Work task
Show me each line of the listing below where the word "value" appears.

━━━━━━━━━━━━━━━━━━━━

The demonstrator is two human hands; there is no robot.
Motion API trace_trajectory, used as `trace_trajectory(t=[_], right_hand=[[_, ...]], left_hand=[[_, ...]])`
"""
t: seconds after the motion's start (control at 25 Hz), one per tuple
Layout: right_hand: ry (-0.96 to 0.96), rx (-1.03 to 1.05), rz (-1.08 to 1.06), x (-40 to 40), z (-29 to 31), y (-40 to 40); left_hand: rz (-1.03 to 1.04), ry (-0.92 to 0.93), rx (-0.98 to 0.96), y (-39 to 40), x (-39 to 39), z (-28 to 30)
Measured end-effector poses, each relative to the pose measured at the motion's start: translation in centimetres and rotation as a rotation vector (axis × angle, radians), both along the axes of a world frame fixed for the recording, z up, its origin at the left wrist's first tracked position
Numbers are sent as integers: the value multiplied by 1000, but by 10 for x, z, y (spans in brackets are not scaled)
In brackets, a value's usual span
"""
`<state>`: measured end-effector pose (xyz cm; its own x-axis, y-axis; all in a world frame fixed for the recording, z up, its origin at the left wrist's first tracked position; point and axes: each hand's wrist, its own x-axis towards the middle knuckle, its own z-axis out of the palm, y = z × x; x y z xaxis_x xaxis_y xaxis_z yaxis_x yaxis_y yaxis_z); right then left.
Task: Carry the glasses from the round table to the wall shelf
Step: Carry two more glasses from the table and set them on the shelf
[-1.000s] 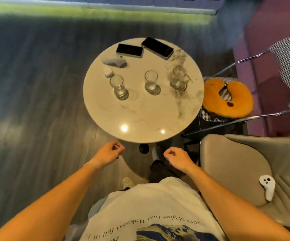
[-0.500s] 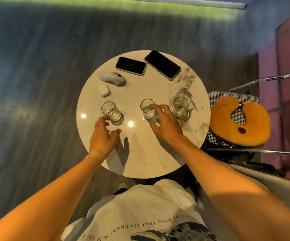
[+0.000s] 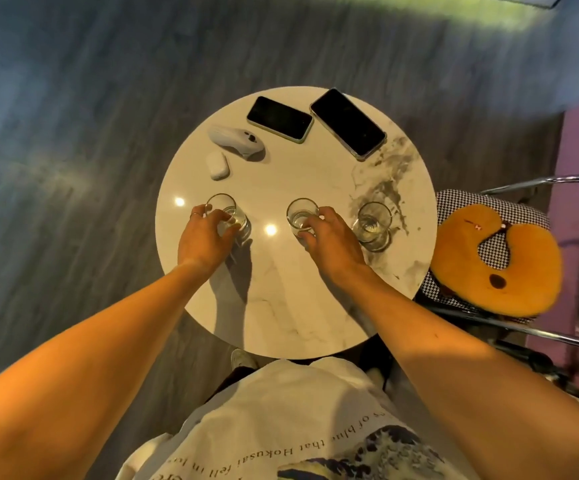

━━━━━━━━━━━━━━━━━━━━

Exercise answer
Numbers are sent as integers: the value multiplied by 1000, but by 10 for x, z, y (spans in brackets are not scaled)
In brackets, a value's usual span

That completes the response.